In 2013, he was awarded the silver Real Orden al Mérito Deportivo.

== Athletics ==
Ait Khamouch is a Paralympic athlete competing mainly in category T46 middle distance and marathon events. His first athletics race was one organized by French tourists in his hometown in Morocco. He won the race, and the prize of a small blue truck. Following the race, he approached the Morocco Paralympic Committee about competing in athletics, but they rejected him citing a variety of factors. Following his arrival in Spain, he eventually took part in a race in Barcelona organized by El Corte Inglés in 2003 where his performance attracted attention and eventually coaching. He then competed in other races in the area. The Athletics Federation of Catalonia and others assisted in getting Ait Khamouch Spanish citizenship in time for him to represent Spain at the 2008 Summer Paralympics.

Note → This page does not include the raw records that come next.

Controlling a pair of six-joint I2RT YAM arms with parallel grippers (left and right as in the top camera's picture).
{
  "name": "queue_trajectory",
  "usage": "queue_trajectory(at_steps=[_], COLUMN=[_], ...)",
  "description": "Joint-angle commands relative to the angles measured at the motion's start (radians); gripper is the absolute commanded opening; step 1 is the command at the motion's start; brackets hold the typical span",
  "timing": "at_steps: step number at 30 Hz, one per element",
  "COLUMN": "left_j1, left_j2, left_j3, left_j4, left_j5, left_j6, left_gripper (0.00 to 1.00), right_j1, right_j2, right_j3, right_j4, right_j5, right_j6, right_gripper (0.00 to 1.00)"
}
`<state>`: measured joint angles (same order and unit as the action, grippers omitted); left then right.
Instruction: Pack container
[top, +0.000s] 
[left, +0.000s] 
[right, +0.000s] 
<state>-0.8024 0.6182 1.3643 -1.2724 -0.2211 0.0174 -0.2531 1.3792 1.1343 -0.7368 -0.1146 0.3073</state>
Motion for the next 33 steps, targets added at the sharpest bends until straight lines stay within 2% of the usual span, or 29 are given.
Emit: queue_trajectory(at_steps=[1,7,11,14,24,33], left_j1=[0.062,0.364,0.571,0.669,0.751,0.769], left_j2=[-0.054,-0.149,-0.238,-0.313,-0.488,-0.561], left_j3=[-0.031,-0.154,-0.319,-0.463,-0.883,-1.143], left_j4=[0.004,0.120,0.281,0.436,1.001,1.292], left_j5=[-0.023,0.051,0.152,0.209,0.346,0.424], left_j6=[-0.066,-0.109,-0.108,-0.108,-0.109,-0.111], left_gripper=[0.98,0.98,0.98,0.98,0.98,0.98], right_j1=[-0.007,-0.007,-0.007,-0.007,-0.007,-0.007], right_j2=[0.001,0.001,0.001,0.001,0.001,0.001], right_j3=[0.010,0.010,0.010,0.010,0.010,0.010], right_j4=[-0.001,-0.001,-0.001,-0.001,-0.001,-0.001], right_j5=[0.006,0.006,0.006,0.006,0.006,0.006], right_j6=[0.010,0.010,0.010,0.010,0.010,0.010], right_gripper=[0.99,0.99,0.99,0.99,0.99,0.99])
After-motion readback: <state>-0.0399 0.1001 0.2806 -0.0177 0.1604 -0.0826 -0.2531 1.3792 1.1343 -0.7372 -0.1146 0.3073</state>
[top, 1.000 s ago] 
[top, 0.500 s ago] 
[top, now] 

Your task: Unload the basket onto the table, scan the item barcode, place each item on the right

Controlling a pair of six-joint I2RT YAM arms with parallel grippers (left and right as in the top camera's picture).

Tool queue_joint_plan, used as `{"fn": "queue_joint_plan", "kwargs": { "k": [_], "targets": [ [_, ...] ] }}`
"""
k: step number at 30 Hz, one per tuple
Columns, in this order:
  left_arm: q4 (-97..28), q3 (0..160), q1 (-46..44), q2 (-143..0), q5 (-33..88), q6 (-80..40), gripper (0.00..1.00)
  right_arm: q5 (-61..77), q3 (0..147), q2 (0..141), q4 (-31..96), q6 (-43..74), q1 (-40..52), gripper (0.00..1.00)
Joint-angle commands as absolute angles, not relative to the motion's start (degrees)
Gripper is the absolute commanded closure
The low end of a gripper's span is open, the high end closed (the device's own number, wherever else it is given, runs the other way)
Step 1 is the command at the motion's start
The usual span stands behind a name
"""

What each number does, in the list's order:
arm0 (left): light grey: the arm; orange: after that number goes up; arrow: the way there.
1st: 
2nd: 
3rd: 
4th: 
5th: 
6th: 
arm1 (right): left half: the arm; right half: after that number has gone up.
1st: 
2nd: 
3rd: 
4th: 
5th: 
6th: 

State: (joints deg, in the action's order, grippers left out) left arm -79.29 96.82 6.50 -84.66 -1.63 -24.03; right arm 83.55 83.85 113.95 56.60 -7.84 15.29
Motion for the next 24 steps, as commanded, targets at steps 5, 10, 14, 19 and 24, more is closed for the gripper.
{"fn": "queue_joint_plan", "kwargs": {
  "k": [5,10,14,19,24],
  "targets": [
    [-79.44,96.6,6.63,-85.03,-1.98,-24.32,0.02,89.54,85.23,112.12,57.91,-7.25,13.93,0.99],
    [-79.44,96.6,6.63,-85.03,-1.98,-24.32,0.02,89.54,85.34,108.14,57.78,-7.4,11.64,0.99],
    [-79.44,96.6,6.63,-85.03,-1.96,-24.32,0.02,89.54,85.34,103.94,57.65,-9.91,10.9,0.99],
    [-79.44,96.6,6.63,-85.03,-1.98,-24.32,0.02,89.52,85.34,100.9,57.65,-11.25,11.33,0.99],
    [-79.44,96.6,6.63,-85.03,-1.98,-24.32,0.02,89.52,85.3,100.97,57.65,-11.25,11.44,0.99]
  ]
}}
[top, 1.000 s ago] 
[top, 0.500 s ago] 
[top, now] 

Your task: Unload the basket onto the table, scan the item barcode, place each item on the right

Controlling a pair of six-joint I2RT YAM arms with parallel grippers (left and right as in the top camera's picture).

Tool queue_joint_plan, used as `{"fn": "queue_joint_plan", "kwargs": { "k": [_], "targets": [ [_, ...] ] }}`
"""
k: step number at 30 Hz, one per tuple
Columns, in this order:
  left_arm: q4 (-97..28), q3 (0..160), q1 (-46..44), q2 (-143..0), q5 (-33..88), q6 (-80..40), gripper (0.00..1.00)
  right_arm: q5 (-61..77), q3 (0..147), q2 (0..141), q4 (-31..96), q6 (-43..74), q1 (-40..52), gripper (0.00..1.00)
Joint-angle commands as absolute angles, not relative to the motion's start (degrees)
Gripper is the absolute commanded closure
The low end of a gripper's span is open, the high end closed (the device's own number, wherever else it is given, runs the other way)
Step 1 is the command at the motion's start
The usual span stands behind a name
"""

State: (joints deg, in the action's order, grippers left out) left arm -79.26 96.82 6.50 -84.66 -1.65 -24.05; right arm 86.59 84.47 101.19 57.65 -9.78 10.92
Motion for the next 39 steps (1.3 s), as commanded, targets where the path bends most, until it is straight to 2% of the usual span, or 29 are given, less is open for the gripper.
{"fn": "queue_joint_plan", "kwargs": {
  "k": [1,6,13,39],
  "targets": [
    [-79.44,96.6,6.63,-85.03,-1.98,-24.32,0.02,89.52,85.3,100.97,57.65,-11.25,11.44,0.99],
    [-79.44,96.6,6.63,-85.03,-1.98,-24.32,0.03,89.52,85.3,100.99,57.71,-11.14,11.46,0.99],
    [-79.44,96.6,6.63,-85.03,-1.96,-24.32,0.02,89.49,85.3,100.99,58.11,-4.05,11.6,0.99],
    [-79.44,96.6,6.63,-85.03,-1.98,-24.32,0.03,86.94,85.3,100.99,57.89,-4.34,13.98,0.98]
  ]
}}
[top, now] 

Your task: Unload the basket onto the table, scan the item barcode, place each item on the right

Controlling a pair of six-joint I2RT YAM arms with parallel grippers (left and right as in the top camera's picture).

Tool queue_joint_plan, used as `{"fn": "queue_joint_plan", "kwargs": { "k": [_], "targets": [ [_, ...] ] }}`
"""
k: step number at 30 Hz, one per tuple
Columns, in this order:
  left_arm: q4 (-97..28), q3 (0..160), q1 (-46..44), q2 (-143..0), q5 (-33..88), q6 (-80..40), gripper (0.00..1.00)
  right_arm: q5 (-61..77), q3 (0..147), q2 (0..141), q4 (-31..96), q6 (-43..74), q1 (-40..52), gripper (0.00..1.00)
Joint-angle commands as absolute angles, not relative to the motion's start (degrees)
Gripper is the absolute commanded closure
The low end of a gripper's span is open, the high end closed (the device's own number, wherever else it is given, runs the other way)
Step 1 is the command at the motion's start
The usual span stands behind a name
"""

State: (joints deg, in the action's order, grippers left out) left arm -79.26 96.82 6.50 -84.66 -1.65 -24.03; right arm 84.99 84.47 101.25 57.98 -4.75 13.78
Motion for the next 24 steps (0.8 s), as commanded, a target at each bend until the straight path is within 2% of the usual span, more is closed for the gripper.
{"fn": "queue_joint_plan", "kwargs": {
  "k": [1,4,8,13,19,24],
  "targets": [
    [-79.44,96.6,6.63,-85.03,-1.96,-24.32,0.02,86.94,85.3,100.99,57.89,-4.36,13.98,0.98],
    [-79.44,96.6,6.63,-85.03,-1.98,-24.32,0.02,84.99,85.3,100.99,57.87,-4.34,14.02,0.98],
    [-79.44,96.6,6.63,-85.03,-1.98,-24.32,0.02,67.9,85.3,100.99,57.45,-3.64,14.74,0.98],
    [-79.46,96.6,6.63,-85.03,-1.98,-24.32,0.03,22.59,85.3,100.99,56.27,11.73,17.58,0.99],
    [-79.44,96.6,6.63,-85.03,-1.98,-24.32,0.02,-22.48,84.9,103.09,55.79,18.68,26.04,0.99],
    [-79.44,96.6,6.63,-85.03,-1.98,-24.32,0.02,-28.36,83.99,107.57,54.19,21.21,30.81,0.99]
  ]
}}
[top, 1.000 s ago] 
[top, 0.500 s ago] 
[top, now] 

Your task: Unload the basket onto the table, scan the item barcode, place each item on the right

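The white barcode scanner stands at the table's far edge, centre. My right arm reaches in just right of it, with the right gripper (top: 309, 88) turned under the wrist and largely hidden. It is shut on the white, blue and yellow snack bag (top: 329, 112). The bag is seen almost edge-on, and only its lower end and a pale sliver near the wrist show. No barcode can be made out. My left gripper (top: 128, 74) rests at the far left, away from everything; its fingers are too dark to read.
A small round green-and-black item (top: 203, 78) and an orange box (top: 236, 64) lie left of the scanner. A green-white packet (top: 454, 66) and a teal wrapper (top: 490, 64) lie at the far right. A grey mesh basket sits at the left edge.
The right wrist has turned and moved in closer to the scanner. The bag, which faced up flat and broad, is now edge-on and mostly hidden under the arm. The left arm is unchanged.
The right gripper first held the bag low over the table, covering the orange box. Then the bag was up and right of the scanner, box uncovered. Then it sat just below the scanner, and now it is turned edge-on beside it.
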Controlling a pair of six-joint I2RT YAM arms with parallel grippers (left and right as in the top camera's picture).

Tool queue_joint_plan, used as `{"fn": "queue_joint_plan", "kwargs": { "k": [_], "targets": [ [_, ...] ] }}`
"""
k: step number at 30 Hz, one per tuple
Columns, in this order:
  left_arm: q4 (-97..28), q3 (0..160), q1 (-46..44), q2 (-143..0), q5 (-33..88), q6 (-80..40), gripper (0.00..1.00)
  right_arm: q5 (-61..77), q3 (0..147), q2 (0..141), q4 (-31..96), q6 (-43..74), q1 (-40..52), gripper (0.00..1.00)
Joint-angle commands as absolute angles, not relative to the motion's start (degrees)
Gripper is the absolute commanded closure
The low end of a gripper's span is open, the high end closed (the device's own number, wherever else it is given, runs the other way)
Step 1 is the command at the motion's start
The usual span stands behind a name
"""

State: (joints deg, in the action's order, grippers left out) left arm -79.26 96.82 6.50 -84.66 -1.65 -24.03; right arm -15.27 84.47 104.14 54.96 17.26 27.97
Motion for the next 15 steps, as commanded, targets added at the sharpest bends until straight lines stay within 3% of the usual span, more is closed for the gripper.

The first athletics club Ait Khamouch belonged to in Spain was the Athletic Club Nou Barris. In 2004, he participated the Spanish Paralympic national championships where he won a gold medal in the 800 meters. In 2005, he received a scholarship from the Spanish Paralympic Committee. In 2008, he trained at the Center for High Performance San Cugat (Barcelona). He qualified for and competed in the 2011 IPC Athletics World Championships where he was one of thirty-two competitors representing Spain. In 2012, he was a recipient of a Plan ADO €2,500 coaching scholarship. He lost part of his Catalan-based scholarship a year and a half prior to this, a decision that Ait Khamouch labeled as politically motivated. In 2012, he set a world record in his classification at the Barcelona Marathon. In doing so, he also set a qualifying time in the event for the London Paralympics. That year, he also competed in the Barcelona half marathon where he set a personal best time. In July 2013, he participated in the 2013 IPC Athletics World Championships. In November 2013, he competed in the Jean Bouin-Gran Premio Allianz race in Barcelona.

=== Paralympics ===
Ait Khamouch competed in the 2008 Summer Paralympics in Beijing, China. There he won a silver medal in the men's 1500 metres — T46 event and a bronze medal in the men's 800 metres — T46 event. Four years later, he competed in the 2012 Summer Paralympics in London, Great Britain. There he won a silver medal in the men's marathon — T46 event. His medal at the 2008 Games was the first one Paralympic or Olympic medal won by someone from Ait Khamouch's hometown in Morocco. His parents were able to watch him win his medal on television in Morocco.

Ait Khamouch finished in second position at the London Paralympics in the T46 marathon event because he had a coughing fit with 400 meters left in the race. He was running with a cold.